The dispute centered on whether the statements made in three articles published on the website in January 2020 were defamatory. The website, owned by Subvertical Limited and operated by pseudonymous author Ricardo Paye, is characterized as a “satirical website” that publishes fictional stories to “poke fun” at issues of local or national interest and contains an “about us” section that states:
“Delaware Ohio News is an online news and content source dedicated to Delaware, Ohio. Founded in the year 1808, we strive to be Delaware’s premier news source, second only to the illustrious Delaware Gazette. Although we were the first Delaware, Ohio newspaper, they remain the lords of Delaware news media. That’s why we’re suicidal and on so many drugs. With all of that said, everything on this website is made up. Do not rely on anything said here.”

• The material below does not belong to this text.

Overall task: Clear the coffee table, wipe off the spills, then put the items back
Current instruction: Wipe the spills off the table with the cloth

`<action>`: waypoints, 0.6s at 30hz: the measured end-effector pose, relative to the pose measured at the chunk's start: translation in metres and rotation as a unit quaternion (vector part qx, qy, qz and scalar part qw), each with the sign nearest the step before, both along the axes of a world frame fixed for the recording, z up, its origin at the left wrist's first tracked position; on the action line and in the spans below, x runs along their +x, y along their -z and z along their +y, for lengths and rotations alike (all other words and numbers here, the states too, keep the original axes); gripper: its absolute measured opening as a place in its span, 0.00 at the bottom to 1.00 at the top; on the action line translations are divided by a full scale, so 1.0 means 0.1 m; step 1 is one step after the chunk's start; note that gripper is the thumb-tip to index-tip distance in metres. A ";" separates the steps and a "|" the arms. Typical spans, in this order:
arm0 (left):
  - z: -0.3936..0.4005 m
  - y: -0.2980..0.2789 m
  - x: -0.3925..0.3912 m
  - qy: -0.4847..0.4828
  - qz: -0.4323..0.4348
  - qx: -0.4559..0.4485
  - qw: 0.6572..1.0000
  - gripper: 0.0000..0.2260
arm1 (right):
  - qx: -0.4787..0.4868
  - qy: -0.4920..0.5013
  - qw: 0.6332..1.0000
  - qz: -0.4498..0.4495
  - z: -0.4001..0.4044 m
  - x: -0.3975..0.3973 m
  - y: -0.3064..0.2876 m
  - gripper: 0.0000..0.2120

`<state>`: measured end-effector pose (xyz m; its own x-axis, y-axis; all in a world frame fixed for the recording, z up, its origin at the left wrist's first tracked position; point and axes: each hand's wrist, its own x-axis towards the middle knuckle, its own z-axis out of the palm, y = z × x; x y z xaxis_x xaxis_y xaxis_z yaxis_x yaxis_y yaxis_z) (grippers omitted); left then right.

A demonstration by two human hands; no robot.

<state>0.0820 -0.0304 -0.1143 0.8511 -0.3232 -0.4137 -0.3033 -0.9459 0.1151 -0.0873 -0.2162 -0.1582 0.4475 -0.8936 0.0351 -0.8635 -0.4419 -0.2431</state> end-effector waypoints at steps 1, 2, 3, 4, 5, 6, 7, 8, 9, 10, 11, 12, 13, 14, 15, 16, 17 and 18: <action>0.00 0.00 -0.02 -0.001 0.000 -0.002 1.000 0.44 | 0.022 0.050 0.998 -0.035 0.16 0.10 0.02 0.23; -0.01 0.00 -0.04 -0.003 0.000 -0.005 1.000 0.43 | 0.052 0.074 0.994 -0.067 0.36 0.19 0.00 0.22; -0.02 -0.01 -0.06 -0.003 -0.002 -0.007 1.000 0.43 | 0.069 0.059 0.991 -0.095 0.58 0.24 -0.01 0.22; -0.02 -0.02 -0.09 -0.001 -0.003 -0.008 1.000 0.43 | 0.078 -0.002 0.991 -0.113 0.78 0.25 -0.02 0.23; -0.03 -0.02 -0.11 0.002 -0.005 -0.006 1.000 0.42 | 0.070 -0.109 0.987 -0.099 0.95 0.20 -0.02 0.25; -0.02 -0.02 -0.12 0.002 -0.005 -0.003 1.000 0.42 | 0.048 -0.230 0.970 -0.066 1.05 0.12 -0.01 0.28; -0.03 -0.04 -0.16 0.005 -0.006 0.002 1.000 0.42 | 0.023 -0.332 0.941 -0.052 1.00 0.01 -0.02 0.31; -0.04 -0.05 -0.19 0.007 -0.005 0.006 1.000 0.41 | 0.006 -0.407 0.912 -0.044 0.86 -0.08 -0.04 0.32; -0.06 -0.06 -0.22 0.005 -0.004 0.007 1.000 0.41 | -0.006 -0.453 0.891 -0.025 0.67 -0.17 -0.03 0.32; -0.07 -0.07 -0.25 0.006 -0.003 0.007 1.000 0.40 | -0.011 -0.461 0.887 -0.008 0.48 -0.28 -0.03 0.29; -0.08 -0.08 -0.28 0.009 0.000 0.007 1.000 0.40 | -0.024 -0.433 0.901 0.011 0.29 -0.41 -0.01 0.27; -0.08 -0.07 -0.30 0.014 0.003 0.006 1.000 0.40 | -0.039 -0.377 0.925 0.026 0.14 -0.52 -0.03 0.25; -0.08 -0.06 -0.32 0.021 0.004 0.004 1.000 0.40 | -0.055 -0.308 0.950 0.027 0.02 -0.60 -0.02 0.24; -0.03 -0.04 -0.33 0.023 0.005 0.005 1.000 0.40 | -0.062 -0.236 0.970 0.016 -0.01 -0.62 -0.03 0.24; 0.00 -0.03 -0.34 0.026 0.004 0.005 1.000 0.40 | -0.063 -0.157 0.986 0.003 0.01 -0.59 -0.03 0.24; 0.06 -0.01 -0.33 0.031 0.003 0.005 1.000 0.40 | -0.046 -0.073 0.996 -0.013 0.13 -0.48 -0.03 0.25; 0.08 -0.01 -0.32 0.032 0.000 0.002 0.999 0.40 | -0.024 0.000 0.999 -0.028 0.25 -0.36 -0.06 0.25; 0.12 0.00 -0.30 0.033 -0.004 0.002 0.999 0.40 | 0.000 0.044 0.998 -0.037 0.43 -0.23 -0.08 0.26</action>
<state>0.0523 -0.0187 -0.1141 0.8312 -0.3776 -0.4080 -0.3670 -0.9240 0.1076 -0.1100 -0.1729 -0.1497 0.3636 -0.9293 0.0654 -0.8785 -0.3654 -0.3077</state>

The articles in question were written in response to a local news report about the dress code established by Short North Food Hall, a restaurant in Columbus. The dress code was seen as discriminatory towards black customers.

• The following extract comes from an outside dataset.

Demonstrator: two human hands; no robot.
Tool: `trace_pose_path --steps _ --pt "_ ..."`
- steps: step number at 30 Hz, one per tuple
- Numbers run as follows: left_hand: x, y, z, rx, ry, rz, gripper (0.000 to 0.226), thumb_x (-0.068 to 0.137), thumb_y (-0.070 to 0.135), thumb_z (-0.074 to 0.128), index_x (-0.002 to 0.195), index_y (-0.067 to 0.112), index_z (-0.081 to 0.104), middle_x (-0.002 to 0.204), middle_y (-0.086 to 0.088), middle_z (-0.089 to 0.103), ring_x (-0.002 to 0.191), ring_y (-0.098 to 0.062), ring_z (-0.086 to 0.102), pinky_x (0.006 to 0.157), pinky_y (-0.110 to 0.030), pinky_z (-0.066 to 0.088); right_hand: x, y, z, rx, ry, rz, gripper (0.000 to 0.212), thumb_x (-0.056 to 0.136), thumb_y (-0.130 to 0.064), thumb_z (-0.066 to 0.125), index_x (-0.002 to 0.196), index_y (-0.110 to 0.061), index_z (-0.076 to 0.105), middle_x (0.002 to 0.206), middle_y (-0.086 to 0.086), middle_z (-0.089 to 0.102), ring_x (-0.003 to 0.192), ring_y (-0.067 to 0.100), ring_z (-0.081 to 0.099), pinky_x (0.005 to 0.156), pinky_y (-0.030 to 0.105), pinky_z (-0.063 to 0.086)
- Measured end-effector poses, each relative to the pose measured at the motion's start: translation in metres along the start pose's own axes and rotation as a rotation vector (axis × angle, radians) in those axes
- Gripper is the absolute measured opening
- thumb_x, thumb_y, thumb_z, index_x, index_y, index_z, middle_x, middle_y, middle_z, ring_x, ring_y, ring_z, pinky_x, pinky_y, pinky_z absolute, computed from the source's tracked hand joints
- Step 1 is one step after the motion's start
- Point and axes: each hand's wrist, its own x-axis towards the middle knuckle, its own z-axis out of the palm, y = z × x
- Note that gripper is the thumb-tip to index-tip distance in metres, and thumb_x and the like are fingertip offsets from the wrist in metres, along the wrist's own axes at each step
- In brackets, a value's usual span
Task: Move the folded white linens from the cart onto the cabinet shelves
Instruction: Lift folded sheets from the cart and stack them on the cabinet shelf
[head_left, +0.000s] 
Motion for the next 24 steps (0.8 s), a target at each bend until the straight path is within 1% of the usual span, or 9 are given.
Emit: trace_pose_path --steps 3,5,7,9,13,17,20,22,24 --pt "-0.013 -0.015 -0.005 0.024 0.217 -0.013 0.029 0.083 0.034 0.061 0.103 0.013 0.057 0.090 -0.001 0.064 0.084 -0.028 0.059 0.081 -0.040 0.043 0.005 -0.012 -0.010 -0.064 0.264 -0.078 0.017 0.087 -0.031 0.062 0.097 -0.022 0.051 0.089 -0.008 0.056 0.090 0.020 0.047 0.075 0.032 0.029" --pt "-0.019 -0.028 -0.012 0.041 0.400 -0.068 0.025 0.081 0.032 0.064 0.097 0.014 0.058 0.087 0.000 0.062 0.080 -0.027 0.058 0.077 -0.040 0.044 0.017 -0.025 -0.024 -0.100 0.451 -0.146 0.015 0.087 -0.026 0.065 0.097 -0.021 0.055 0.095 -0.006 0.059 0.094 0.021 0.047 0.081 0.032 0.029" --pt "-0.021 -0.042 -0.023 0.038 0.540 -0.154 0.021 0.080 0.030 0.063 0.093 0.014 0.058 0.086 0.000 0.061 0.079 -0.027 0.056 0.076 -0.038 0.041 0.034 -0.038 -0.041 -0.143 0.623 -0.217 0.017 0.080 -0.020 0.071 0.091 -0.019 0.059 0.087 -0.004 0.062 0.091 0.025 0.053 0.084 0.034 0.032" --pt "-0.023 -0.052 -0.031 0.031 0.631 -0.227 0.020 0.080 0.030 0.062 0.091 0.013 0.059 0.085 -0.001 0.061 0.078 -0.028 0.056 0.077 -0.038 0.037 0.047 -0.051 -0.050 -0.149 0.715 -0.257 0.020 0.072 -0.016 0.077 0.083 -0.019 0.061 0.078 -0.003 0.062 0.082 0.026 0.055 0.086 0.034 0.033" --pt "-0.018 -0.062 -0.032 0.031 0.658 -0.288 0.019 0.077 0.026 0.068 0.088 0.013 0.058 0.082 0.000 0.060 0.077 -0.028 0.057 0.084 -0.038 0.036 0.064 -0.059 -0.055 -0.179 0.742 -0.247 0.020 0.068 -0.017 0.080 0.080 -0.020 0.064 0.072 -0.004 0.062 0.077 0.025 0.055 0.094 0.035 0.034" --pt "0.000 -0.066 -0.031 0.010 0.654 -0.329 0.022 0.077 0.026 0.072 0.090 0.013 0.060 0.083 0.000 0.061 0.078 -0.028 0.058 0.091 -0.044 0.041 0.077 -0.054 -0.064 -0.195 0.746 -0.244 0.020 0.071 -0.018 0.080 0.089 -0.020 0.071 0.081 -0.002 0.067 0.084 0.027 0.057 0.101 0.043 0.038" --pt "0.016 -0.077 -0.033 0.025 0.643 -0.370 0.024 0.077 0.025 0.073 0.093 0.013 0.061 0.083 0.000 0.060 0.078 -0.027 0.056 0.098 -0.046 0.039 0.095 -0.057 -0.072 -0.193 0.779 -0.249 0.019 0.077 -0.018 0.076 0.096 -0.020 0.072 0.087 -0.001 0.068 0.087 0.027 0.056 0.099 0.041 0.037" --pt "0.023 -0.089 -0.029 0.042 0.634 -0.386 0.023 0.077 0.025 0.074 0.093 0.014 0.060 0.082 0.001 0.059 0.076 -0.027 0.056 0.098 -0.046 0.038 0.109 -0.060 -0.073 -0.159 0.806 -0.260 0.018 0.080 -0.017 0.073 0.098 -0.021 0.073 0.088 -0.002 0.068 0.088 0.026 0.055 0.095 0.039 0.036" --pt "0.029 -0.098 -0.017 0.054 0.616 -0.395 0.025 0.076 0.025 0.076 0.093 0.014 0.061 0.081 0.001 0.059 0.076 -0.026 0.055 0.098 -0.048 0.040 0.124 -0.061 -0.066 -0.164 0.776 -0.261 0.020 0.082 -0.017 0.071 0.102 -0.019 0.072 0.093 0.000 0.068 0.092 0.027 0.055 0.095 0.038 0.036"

The articles, entitled “Corso Ventures’ Newest Bar, Nigghers, Coming to Short North This Fall,” “Short North Food Hall Literally Just Googled ‘How to Keep Black People Out of Bars,’ ” and “White Wednesdays at Short North Food Hall,” mocked the dress code and the restaurant.

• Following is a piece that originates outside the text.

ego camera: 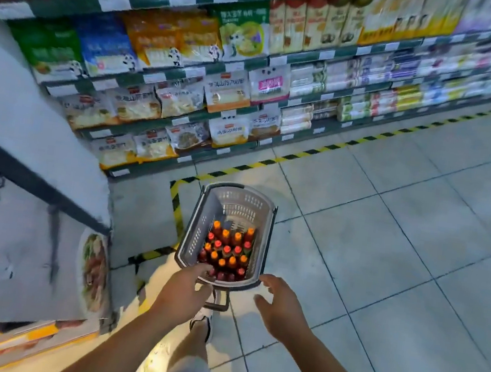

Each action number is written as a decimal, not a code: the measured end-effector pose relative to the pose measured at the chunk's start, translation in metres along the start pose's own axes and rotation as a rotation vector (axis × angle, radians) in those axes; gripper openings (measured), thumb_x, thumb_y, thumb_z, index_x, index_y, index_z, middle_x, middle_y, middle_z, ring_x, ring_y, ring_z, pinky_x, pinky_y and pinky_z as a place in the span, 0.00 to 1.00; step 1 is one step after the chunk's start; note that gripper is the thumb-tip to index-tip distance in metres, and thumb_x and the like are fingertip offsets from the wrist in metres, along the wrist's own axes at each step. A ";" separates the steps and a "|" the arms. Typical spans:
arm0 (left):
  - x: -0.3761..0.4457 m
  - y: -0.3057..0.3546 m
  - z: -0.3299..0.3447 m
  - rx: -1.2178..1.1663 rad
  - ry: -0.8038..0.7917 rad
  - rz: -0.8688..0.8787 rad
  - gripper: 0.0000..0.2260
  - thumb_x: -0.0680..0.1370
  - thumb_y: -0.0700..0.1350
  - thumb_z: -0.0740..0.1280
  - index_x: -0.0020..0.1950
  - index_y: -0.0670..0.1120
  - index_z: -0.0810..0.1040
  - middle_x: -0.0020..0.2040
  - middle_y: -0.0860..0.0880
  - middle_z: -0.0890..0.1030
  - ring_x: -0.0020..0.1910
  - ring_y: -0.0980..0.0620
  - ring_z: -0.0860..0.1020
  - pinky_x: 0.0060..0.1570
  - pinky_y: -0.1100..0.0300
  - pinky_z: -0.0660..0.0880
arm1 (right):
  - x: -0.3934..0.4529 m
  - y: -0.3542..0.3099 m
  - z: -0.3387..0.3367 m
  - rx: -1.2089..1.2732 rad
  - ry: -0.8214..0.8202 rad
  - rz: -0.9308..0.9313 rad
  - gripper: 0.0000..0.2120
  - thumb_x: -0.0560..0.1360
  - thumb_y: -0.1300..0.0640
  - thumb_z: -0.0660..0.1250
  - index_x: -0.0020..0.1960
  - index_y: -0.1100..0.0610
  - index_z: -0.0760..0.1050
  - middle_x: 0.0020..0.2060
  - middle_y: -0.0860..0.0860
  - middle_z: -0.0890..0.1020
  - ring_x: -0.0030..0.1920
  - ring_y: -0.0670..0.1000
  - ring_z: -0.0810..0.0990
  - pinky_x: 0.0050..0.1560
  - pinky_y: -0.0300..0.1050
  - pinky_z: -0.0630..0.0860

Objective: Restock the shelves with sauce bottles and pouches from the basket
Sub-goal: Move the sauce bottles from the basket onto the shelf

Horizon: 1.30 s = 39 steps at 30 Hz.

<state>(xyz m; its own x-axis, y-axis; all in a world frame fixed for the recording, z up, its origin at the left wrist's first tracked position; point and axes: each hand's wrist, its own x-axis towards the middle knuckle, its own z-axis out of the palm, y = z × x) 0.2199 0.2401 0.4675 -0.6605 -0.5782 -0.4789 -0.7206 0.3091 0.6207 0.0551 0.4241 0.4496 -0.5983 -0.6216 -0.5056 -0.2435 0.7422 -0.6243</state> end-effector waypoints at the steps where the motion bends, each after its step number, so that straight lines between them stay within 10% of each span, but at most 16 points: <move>1: 0.019 -0.003 -0.002 -0.002 -0.028 -0.013 0.20 0.81 0.48 0.70 0.73 0.52 0.77 0.71 0.52 0.78 0.69 0.52 0.76 0.63 0.64 0.69 | 0.019 -0.005 -0.002 -0.008 -0.004 0.013 0.22 0.80 0.50 0.69 0.74 0.47 0.71 0.68 0.46 0.77 0.64 0.45 0.76 0.63 0.38 0.71; 6: 0.139 -0.029 -0.014 -0.034 -0.174 -0.118 0.21 0.81 0.52 0.68 0.74 0.57 0.75 0.70 0.53 0.78 0.59 0.48 0.82 0.49 0.61 0.73 | 0.131 -0.026 0.001 -0.008 -0.019 0.119 0.22 0.80 0.51 0.68 0.73 0.50 0.73 0.69 0.49 0.78 0.64 0.49 0.78 0.63 0.42 0.75; 20: 0.469 -0.147 0.054 0.076 -0.375 -0.203 0.23 0.82 0.50 0.67 0.77 0.52 0.72 0.73 0.46 0.76 0.52 0.47 0.84 0.56 0.48 0.82 | 0.423 0.064 0.120 -0.116 -0.163 0.351 0.03 0.80 0.51 0.63 0.54 0.46 0.73 0.44 0.50 0.81 0.36 0.48 0.78 0.35 0.42 0.75; 27: 0.544 -0.213 0.155 0.125 -0.371 -0.242 0.24 0.83 0.50 0.68 0.78 0.52 0.69 0.67 0.47 0.80 0.48 0.53 0.80 0.38 0.60 0.74 | 0.508 0.148 0.198 -0.262 -0.342 0.354 0.20 0.81 0.49 0.65 0.71 0.48 0.70 0.58 0.53 0.81 0.52 0.54 0.79 0.50 0.48 0.75; 39: 0.595 -0.255 0.233 0.166 -0.335 -0.106 0.16 0.81 0.42 0.66 0.70 0.50 0.75 0.54 0.45 0.83 0.49 0.42 0.82 0.50 0.47 0.81 | 0.579 0.170 0.275 -0.128 -0.155 0.287 0.23 0.81 0.56 0.65 0.74 0.44 0.68 0.60 0.53 0.82 0.59 0.57 0.82 0.57 0.48 0.78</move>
<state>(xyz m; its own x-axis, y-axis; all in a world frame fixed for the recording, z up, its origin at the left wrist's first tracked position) -0.0383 -0.0063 -0.1205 -0.5934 -0.3435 -0.7279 -0.7945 0.3950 0.4612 -0.1225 0.1221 -0.1133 -0.5353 -0.4063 -0.7405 -0.1819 0.9116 -0.3687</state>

The articles appeared on the website surrounded by other headlines that Jordan characterizes as satirical, such as “Socially Distanced July 4th Parade Will be 86 Miles Long, Last 40 Hours,” “Delaware County Prosecutor Believes Evidence is Overrated,” “VA Patients to Share Prosthetics After Kasich Denies Funds,” and “Ohio Gov. John Kasich Legalizes Exhumation of Confederate Soldiers Statewide.”
In response to the publications of the articles, Corso Ventures LLC and Christopher J. Corso, through counsel, wrote a letter to Paye and Subvertical Limited seeking to have the articles removed from the website.
When the appellees did not respond to the letter, they filed a complaint on June 11, 2020, alleging the articles were defamatory. Appellants described the articles as “highly offensive, outrageous, malicious, and hateful racist articles and publications about Plaintiff, its business, and its owner.”
The trial court granted the defendant’s motion for summary judgment, finding that the articles were protected speech in the form of parody or satire and therefore could not constitute defamation. The court found that the website clearly stated that all content was satirical and fictional and that the articles were protected by the First Amendment’s freedom of speech.
The appellate court agreed with the trial court’s decision, reasoning that whether certain statements alleged to be defamatory are actionable or not is a matter for the court to decide as a matter of law. The court noted that it is “clearly established” that parody is protected speech, and that the question was whether the articles were parodies and, therefore, protected speech.
The court applied a “reasonable reader” test and concluded that the articles, when read in context, could not reasonably have been interpreted as stating actual facts. The court stated that the genius of parody is that it comes close enough to reality to spark a moment of doubt in the reader’s mind before the reader realizes the joke.